> **Task item**
Line by line, repeat all the material exactly as it appears.

> **Input data**
┄┄┄┄┄┄┄┄┄┄

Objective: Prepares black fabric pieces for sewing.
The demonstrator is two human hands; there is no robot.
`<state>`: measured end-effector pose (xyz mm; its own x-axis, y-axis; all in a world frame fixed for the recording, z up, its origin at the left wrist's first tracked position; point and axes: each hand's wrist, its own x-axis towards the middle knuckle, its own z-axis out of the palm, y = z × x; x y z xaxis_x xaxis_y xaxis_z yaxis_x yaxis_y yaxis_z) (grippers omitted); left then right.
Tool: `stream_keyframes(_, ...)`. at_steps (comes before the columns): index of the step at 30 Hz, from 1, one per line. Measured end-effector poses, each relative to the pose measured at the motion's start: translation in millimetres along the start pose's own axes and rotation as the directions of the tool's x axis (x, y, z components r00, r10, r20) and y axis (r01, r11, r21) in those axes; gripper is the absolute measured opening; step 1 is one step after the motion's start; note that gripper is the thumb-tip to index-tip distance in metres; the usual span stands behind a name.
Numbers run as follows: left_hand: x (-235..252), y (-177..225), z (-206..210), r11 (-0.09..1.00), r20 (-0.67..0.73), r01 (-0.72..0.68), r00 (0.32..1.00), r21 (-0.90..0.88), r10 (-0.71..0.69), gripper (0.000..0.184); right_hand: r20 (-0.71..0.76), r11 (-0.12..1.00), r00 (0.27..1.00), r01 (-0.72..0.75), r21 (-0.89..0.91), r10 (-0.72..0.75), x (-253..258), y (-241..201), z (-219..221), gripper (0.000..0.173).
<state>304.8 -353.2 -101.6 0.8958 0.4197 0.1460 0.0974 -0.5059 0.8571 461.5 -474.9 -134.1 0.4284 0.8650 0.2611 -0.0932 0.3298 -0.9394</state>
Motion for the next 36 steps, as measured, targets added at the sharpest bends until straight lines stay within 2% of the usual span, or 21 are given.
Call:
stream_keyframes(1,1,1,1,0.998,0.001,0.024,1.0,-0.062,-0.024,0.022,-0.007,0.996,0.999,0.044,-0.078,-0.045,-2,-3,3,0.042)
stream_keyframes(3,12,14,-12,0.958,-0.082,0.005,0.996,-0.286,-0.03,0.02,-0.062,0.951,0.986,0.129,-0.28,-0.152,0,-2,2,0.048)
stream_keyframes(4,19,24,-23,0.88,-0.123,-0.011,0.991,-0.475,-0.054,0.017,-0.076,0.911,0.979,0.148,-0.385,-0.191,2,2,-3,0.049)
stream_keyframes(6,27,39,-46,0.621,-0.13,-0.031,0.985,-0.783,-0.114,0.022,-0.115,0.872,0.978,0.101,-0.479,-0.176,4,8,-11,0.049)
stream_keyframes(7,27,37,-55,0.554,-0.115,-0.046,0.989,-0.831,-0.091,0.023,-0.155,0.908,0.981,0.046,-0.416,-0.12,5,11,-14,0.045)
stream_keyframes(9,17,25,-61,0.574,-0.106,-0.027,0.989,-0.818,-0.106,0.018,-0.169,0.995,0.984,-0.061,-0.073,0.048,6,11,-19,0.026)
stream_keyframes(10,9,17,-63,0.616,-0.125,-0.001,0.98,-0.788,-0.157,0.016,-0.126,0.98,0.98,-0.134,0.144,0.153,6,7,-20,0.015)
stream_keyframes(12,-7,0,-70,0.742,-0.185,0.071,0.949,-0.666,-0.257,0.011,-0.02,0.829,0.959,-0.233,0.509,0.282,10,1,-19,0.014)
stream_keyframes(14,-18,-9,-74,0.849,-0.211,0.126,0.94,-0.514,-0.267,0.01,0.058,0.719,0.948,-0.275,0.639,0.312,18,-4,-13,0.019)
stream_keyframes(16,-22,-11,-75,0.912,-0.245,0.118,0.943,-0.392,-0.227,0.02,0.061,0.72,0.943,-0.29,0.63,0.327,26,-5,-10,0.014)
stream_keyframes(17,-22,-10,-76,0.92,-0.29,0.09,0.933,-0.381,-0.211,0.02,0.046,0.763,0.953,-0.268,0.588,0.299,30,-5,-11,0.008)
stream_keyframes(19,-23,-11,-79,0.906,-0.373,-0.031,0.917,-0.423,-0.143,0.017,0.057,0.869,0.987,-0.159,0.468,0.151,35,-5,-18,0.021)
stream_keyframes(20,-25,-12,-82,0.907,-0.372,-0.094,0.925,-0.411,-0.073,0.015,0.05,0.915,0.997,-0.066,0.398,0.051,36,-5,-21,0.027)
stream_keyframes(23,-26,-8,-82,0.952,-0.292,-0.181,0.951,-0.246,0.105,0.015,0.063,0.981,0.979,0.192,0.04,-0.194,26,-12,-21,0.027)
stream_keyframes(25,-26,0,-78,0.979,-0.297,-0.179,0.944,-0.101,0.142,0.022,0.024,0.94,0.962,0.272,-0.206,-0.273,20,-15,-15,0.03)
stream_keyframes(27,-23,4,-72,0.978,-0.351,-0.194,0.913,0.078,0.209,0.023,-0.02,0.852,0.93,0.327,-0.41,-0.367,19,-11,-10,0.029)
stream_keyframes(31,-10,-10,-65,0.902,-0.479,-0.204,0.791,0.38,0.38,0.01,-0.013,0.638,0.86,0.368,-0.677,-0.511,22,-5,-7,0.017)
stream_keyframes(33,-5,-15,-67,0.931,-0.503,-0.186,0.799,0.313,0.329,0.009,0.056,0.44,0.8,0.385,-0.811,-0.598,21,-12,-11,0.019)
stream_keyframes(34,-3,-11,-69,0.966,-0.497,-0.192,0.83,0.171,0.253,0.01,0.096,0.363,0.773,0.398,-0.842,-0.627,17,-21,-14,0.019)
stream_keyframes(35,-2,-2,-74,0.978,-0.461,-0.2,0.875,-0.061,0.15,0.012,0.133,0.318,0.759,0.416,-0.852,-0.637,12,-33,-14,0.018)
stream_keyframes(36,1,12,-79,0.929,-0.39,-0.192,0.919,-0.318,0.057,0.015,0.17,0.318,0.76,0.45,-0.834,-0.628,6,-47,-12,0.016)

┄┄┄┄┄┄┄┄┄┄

> **Task output**
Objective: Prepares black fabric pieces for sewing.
The demonstrator is two human hands; there is no robot.
`<state>`: measured end-effector pose (xyz mm; its own x-axis, y-axis; all in a world frame fixed for the recording, z up, its origin at the left wrist's first tracked position; point and axes: each hand's wrist, its own x-axis towards the middle knuckle, its own z-axis out of the palm, y = z × x; x y z xaxis_x xaxis_y xaxis_z yaxis_x yaxis_y yaxis_z) (grippers omitted); left then right.
Tool: `stream_keyframes(_, ...)`. at_steps (comes before the columns): index of the step at 30 Hz, from 1, one per line. Measured end-effector poses, each relative to the pose measured at the motion's start: translation in millimetres along the start pose's own axes and rotation as the directions of the tool's x axis (x, y, z components r00, r10, r20) and y axis (r01, r11, r21) in those axes; gripper is the absolute measured opening; step 1 is one step after the motion's start; note that gripper is the thumb-tip to index-tip distance in metres; the usual span stands behind a name.
Numbers run as follows: left_hand: x (-235..252), y (-177..225), z (-206..210), r11 (-0.09..1.00), r20 (-0.67..0.73), r01 (-0.72..0.68), r00 (0.32..1.00), r21 (-0.90..0.88), r10 (-0.71..0.69), gripper (0.000..0.184); right_hand: r20 (-0.71..0.76), r11 (-0.12..1.00), r00 (0.27..1.00), r01 (-0.72..0.75), r21 (-0.89..0.91), r10 (-0.72..0.75), x (-253..258), y (-241..201), z (-219..221), gripper (0.000..0.173).
<state>304.8 -353.2 -101.6 0.8958 0.4197 0.1460 0.0974 -0.5059 0.8571 461.5 -474.9 -134.1 0.4284 0.8650 0.2611 -0.0932 0.3298 -0.9394</state>
Motion for the next 36 steps, as measured, targets added at the sharpest bends until straight lines stay within 2% of the usual span, or 21 are given.
Call:
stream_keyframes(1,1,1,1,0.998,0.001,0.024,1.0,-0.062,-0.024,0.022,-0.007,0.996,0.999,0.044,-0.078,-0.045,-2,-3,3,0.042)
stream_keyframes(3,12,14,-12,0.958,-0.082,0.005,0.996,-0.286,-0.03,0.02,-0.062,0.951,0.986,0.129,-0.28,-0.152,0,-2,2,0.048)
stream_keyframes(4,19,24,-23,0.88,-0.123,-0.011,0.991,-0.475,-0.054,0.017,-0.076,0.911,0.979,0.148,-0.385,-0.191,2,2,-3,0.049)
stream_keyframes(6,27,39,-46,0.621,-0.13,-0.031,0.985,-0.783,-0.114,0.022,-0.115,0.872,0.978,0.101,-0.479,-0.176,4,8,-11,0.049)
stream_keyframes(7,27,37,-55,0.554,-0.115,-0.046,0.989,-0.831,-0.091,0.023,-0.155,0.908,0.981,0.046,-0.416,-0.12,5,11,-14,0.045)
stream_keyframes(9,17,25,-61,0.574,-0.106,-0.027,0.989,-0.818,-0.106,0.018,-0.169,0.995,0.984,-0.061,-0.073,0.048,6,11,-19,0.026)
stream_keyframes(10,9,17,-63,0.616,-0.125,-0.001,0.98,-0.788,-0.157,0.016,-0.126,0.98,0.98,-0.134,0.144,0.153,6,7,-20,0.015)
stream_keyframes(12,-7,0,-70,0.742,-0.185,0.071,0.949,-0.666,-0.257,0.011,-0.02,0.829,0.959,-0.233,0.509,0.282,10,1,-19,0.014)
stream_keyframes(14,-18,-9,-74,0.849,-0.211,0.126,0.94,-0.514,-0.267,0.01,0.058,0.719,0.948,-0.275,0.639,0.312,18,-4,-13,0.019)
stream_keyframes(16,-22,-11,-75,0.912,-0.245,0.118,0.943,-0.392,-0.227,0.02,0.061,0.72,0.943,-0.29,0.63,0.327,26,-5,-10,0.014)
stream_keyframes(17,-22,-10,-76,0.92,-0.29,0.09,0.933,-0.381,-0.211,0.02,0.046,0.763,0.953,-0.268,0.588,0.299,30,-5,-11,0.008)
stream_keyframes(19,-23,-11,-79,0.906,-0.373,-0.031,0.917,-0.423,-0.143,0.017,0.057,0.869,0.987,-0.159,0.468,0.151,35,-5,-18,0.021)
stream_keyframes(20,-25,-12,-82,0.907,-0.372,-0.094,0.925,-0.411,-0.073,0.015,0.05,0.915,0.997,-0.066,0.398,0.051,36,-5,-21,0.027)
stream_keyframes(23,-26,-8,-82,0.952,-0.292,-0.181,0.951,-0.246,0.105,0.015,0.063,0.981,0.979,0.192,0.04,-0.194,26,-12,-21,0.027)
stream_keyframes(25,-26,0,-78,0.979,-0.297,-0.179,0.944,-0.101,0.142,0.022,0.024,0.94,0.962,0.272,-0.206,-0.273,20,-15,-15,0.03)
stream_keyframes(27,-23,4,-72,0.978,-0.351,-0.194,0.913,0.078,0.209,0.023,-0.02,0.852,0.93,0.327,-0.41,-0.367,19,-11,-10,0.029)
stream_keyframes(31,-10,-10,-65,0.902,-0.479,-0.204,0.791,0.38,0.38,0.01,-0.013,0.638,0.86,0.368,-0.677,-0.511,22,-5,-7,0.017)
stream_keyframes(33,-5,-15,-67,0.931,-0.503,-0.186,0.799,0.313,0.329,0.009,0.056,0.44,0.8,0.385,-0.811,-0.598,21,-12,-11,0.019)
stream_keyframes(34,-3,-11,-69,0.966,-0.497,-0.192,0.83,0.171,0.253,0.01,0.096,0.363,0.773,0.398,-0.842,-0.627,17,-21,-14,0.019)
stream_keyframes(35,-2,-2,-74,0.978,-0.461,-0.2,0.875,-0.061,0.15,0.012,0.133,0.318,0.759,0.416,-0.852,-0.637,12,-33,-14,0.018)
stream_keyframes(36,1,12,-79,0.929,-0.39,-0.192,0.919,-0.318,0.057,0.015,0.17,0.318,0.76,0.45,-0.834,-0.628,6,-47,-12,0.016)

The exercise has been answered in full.